→ **About this exercise**
Given the entries below, would you transcribe exactly the lines starting at the one with "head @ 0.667" and ending at the one with "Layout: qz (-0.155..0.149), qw", both kept, pictures omitted, nothing extra?

Data extracted from a collection
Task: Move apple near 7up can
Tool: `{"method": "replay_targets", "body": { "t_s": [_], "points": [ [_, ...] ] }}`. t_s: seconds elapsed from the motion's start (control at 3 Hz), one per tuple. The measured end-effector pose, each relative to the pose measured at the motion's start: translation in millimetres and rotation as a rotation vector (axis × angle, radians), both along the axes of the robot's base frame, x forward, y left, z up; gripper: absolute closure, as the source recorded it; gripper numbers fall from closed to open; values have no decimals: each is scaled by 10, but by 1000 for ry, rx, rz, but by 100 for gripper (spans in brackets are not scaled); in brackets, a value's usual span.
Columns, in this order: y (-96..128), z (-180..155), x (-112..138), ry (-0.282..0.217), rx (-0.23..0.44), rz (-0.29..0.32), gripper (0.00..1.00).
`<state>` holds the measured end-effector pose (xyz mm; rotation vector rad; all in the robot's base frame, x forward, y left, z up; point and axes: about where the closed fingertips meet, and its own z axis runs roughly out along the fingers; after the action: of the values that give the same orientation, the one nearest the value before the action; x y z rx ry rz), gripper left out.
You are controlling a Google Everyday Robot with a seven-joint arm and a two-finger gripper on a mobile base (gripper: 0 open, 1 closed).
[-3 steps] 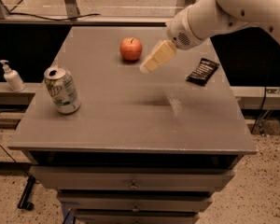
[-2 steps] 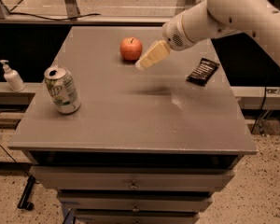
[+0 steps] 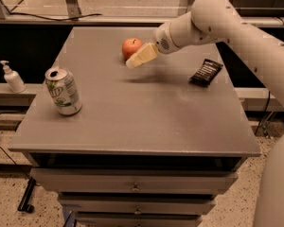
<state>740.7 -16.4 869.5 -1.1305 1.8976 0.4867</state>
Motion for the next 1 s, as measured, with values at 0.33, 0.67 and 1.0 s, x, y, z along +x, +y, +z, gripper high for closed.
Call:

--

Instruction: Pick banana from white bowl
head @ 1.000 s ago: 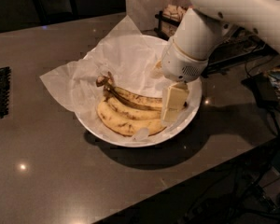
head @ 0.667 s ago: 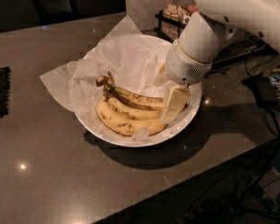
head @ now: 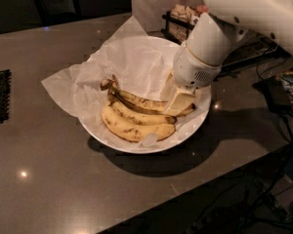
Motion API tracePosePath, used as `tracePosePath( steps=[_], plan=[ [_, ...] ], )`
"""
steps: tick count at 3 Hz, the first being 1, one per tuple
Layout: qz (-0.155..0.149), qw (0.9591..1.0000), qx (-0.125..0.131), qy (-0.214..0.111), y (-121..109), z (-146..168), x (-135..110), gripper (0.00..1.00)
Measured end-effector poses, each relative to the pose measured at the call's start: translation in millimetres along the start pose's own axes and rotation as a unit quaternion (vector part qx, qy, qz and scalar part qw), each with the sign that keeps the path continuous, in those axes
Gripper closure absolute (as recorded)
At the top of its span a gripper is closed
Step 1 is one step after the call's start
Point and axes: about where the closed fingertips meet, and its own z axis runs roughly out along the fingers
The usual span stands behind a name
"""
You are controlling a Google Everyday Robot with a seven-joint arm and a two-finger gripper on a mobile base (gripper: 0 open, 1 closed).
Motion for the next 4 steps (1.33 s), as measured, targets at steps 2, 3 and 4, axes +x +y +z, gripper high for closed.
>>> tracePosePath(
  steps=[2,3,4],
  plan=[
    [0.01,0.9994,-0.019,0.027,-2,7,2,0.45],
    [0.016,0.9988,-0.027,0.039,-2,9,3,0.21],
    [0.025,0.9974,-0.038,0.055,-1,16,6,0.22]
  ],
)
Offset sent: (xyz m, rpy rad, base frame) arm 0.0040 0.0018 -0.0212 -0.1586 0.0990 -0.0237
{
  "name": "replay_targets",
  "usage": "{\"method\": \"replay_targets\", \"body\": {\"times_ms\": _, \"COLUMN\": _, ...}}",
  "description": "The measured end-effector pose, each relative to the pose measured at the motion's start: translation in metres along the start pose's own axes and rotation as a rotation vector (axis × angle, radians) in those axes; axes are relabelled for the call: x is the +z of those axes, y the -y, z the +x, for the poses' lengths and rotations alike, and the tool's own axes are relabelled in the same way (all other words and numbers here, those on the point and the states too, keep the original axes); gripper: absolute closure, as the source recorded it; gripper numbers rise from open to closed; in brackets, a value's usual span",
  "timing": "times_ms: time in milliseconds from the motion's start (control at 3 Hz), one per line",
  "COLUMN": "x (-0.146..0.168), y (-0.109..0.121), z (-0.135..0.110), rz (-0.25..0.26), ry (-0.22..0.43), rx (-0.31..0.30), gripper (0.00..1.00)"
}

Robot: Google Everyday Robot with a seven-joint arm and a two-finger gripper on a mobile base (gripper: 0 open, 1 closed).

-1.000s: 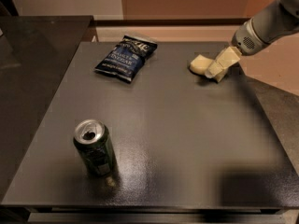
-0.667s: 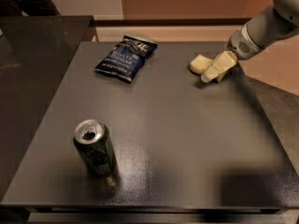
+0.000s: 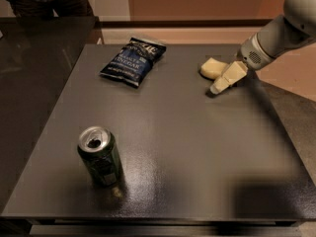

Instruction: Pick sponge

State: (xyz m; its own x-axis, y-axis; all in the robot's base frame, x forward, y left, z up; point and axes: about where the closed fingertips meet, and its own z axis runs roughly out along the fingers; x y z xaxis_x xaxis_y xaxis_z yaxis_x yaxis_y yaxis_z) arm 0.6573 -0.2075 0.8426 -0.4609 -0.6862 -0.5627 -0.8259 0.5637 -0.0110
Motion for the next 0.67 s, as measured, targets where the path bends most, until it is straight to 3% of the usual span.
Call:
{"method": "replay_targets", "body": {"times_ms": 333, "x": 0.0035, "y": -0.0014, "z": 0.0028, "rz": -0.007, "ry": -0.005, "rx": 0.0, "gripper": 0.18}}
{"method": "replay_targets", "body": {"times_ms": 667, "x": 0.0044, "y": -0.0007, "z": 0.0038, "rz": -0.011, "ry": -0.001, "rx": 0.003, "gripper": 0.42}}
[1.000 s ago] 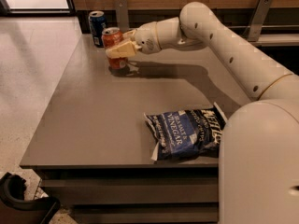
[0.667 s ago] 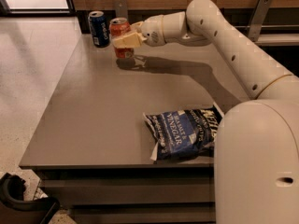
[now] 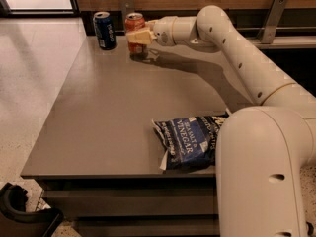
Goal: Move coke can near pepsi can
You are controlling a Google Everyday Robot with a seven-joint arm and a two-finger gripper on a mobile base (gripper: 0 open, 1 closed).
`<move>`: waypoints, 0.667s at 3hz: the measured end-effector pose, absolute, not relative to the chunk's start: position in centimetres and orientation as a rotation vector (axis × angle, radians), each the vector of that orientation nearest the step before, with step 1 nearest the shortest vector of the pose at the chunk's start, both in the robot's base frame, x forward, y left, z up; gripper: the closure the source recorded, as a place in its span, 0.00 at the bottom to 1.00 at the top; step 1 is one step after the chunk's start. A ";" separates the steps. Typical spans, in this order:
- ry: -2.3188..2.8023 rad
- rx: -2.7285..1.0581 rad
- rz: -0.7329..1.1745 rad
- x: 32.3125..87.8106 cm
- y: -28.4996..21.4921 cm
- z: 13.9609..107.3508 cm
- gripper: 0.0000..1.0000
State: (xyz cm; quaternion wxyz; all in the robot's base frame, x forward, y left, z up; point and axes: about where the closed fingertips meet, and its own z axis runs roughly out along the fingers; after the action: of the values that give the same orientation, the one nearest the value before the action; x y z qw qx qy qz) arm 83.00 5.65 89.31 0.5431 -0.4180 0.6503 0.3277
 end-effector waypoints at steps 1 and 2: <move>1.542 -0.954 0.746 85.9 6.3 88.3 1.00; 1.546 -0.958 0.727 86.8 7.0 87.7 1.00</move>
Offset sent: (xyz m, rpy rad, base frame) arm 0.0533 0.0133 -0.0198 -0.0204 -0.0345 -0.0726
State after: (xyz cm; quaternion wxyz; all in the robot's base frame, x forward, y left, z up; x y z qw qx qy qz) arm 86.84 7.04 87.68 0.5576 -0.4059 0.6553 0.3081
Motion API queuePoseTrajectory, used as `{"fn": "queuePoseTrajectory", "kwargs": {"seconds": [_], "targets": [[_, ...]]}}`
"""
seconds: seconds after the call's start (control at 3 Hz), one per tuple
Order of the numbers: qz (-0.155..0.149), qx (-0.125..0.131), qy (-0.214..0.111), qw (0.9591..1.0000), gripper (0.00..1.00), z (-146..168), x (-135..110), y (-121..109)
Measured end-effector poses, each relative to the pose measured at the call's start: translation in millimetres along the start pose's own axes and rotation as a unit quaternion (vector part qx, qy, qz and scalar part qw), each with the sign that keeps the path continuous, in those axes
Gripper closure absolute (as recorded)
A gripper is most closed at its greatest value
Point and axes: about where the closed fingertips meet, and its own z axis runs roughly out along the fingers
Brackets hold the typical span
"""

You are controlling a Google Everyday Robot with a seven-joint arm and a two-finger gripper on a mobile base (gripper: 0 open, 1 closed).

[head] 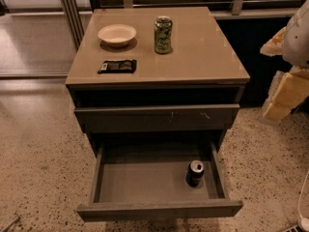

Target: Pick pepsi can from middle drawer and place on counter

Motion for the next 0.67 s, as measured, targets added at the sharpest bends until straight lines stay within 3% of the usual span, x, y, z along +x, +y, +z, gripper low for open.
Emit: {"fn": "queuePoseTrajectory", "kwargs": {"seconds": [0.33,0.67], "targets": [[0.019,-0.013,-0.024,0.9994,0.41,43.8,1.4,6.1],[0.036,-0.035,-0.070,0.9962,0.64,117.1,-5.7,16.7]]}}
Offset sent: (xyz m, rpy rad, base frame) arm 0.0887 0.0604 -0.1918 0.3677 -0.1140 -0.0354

→ **Answer to the problem**
head @ 0.667 s ago: 
head @ now: 
Motion API tracePosePath, used as `tracePosePath( steps=[_], plan=[ [_, ...] ], )`
"""
steps: tick count at 3 Hz, the first being 1, one per tuple
Layout: qz (-0.155..0.149), qw (0.9591..1.0000), qx (-0.125..0.131), qy (-0.214..0.111), y (-121..109), z (-146..168), x (-135..110), gripper (0.00..1.00)

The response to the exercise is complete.